--- Given data ---

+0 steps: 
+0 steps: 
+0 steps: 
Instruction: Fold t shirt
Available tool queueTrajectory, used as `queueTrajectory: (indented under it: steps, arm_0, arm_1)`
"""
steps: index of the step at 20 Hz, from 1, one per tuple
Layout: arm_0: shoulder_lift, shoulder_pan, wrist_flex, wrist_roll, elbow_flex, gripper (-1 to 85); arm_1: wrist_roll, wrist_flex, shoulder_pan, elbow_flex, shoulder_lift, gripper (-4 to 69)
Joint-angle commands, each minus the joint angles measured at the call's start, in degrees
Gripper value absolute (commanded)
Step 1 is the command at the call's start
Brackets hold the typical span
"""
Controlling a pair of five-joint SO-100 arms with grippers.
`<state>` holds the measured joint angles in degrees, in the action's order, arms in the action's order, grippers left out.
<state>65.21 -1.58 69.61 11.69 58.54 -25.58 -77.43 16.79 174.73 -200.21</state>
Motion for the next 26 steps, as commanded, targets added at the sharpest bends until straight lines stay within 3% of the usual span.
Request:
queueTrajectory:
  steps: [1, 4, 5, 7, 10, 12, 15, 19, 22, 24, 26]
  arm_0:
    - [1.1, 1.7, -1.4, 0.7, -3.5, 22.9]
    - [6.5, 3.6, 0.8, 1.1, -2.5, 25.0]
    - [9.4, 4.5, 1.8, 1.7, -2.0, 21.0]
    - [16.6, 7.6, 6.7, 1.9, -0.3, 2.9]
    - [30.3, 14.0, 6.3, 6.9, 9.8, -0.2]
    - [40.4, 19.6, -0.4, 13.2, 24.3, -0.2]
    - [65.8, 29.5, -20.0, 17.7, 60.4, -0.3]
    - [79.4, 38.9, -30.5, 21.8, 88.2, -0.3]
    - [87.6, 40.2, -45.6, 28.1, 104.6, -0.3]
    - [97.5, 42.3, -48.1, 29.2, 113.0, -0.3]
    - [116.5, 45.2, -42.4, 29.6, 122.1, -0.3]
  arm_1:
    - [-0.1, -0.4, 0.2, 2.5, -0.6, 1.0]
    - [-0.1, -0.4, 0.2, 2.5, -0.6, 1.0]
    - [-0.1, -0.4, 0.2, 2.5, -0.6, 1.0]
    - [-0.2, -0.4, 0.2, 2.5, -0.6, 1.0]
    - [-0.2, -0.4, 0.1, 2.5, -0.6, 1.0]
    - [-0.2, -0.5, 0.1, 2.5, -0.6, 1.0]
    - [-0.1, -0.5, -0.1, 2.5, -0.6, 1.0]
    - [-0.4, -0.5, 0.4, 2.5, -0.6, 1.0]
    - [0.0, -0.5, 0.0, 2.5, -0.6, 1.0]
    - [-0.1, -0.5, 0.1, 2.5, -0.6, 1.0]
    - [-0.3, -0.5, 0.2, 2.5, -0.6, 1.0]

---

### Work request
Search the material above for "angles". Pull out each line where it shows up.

### Answer to this problem
Joint-angle commands, each minus the joint angles measured at the call's start, in degrees
`<state>` holds the measured joint angles in degrees, in the action's order, arms in the action's order, grippers left out.

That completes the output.